The Realm of the Primes
I had initially written this one off entirely, but AVP clarified the Realm is the same across and outside all realities, so there may be merit here.
Vector Prime is referring to this passage from Transformers: Exiles
This initially just seemed like he moved to a pocket dimension of some kind, especially due to the Aligned cluster existing outside the main multiverse, but AVP seems to have retconned the realm of the Primes into being the same thing even beyond the multiverse. This one is quite vague but again, the examples in this section are mostly mentioned for posterity and outside input rather than serious argument.
I believe this is everything relevant for now. I did see some discussion regarding Type IV Multiverses and the new system, but was unable to find the relevant posts and how they related to see if Transformers qualified.
Section 1: Singularity Ablyss, and Transformers' Tree of Life
Singularity Ablyss is a short story run parallel to the plot of Beast Machines, written by a writer on the show, Bob Skir. It focuses on Megatron's journey to the afterlife and is heavily influenced if not outright borrowed from, the Kabbalah. This story was included in the 2004 anthology collection Transformers: Legends, and the first thing I want to cover is canonicity, as the book opens with a remark about the stories not being "in-continuity". Aside from this simply meaning they don't take place in the main timelines of their respective stories (like 99% of Transformers spinoff material), many of these stories were given explicit Universal Stream designations during Ask Vector Prime, firmly placing them within the canon. Singularity Ablyss received more, as it was established both as canon and, even in the post-Shroud era of Transformers, still the standard for the afterlife, over a decade after the original story was published. Additionally, AVP has even indicated unpublished and unofficial Transformers stories can still be considered canon (Simon Furman's apocryphal story Alignment was actually deemed canon outright by AVP, and will be referenced later in this as well), solidifying this book's place within the lore. With this covered, we'll be going into the relevant content of the story.
This image is unofficial, but follows the path Megatron follows in the story.
The Kingdom is immediately visible to Megatron upon dying. It is the corporeal plane. In Angel-Rhinox's words it is "less than a fraction of the top of an iceberg" and "the surface of the mirror, a vehicle for creating an image that yet contains neither mass nor value", and perhaps more importantly "Like a painting which merely represents a landscape, The Kingdom is a mere facade behind which lies the larger world."
Before I go further it must be established: the Kingdom is reality, the multiverse etc. of Transformers. We can cleanly establish it is not merely a higher dimension by examining the stories where higher dimensional entities appear in TF. In both examples below, these beings ascend to higher dimensions, but still live and die, while the Tree of Life (as it will be explored in further texts) is innately tied to the afterlife.

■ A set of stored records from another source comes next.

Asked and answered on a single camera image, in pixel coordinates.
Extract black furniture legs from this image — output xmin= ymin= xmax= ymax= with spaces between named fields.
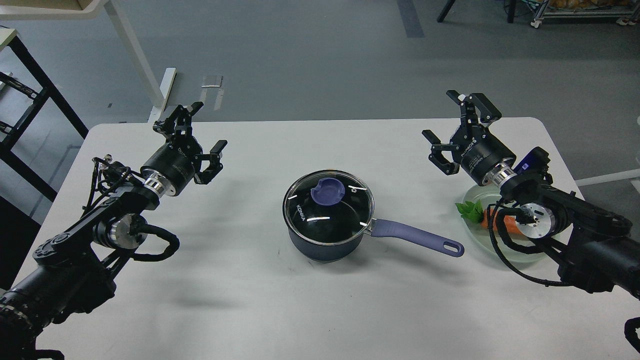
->
xmin=434 ymin=0 xmax=519 ymax=24

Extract white desk with leg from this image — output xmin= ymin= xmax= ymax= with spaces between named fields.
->
xmin=0 ymin=0 xmax=178 ymax=124

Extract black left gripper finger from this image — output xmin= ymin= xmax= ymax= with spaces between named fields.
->
xmin=153 ymin=102 xmax=204 ymax=142
xmin=193 ymin=140 xmax=228 ymax=185

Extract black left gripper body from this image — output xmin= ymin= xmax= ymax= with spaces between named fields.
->
xmin=141 ymin=120 xmax=210 ymax=197

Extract glass pot lid purple knob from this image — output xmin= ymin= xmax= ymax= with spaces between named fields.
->
xmin=282 ymin=170 xmax=375 ymax=246

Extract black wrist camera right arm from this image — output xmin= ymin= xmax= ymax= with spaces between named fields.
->
xmin=513 ymin=146 xmax=550 ymax=174

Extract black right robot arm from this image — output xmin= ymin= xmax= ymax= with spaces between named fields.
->
xmin=422 ymin=89 xmax=640 ymax=298

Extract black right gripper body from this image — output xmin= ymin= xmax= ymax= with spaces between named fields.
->
xmin=450 ymin=121 xmax=516 ymax=186

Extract black metal rack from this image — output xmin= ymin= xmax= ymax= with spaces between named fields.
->
xmin=0 ymin=28 xmax=89 ymax=202

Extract pale green glass plate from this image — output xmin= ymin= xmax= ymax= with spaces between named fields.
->
xmin=455 ymin=184 xmax=546 ymax=265

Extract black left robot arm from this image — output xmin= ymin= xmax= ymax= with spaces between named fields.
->
xmin=1 ymin=101 xmax=227 ymax=360

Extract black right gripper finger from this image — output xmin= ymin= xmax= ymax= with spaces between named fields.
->
xmin=422 ymin=129 xmax=460 ymax=176
xmin=446 ymin=89 xmax=503 ymax=132

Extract orange toy carrot green leaves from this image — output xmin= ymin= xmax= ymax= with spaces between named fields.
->
xmin=455 ymin=200 xmax=524 ymax=236

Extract dark blue saucepan purple handle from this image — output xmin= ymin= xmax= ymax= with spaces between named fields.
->
xmin=282 ymin=169 xmax=465 ymax=263

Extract metal cart with wheels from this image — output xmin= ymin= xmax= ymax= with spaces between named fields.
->
xmin=529 ymin=0 xmax=639 ymax=28

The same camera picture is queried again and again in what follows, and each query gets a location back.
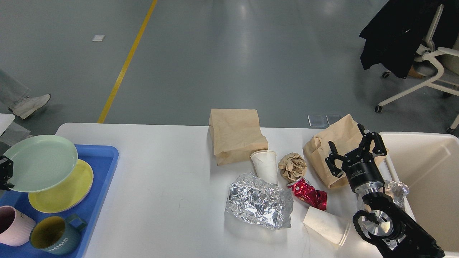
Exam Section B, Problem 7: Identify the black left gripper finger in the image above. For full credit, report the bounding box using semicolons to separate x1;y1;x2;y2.
0;156;14;191

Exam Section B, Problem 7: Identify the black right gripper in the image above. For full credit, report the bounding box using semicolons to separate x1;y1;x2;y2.
325;124;388;193

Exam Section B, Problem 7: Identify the green plate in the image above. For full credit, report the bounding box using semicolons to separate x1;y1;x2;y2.
5;134;78;192

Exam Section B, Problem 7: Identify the dark teal mug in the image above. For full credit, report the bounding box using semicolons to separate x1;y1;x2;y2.
29;214;87;255

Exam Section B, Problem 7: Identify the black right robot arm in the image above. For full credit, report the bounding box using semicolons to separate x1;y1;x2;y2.
325;124;445;258

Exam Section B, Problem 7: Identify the crumpled brown paper bag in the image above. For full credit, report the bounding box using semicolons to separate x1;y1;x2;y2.
303;115;385;189

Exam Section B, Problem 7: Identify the white side table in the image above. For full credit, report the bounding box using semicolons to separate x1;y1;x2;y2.
0;113;15;135

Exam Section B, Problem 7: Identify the foil with brown paper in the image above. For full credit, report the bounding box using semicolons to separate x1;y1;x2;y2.
357;180;410;251

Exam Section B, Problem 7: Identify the crushed red can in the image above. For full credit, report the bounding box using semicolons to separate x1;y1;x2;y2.
287;177;327;211

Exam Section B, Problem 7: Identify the pink mug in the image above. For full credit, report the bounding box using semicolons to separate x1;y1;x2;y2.
0;205;36;247

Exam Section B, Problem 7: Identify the crumpled brown paper ball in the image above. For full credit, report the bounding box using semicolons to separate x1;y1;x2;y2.
278;153;307;183

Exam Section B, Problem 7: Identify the yellow plate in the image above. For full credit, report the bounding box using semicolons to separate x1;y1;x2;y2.
28;159;94;214

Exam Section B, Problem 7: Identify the beige plastic bin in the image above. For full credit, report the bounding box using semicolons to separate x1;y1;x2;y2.
381;132;459;258

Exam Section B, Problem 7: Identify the person in white sneakers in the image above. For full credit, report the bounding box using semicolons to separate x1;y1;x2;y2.
0;70;51;146

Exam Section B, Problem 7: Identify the lying white paper cup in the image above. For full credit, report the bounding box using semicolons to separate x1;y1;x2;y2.
303;207;351;248

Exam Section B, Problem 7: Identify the upright white paper cup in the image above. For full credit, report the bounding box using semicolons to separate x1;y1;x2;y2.
250;150;278;185

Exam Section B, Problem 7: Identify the blue plastic tray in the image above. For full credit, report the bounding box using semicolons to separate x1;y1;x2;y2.
0;145;119;258

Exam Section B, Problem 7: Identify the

From the Alternity stories, we witness Megatron's death.
https://toys.tfw2005.com/thundercracker-mitsuoka-orochi-sonic-blue-4794Alternation said:The Planicrons gradually changed their indefinable shape to something somewhat more humanoid, and hit the now defenceless Megatherion with the same attack as the one Megatron used against the Alternity before. The Beast of Time gave out a roar that shook many universes and exploded, taking the aggregate consciousness of Megatrons with it.
And in Lost Light, the Omega Guardians, who had ascended to an unspecified higher dimension, had one of their number die attempting to force its way back below, its body becoming a portal network through time and space of the standard 3/4 dimensional universes.
These two higher dimensional entities still experienced life and death, in some form, which I think should illustrate clearly that the Tree of Life/Afterspark/Afterlife is something else entirely. The story itself will double down on this however, as when Rhinox speaks of the Foundation, the base of the Tree, he states "all that you experienced was mere metaphor for the journey ahead"
Coupled with the painting analogy, we are beginning to establish that the Tree of Life is a deeper kind of reality and one unrelated to standard dimensions. Rhinox directly states "'Reality' is one of those concepts you are going to have to relinquish" immediately after, driving the point home. As also showcased in the text posted above, they will be ascending its bows to reach the Crown, or the Matrix where all sparks come from. This quite clearly places the Tree as a part of, or aspect of, Primus, as Primus is the source of all Transformer life, the source of sparks, the source of souls. Journeying through the Tree is the reunification of this with Primus.
The most important thing here is the indication that the Matrix is the source of all things. This makes sense from a prior lore perspective, as despite many deliberately conflicting origins, the birth of Transformers' setting ultimately ties back into Primus.
Megatron is exposed to the sphere of pure information. His conclusion after this is that everything he experienced in his real, material life, was less real than what he experienced ascending the Tree of Life, despite his resistance to the journey and refusal to believe any of it from the outset. I believe this constitutes a very clear example of a deeper reality, wherein the main world is rendered, to quote the story "mere metaphor" in comparison.
However, this is not the end, because Megatron has not even made it to the final sphere yet.
The first passage drives home that this is what Rhinox was trying to get him to understand all along. We also get more exploration on The Crown/Matrix. It is referred to as infinite, omniscient, omnipresent. Megatron even witnesses his lower physical form and soul during the process of ascension. He is no longer of the material world.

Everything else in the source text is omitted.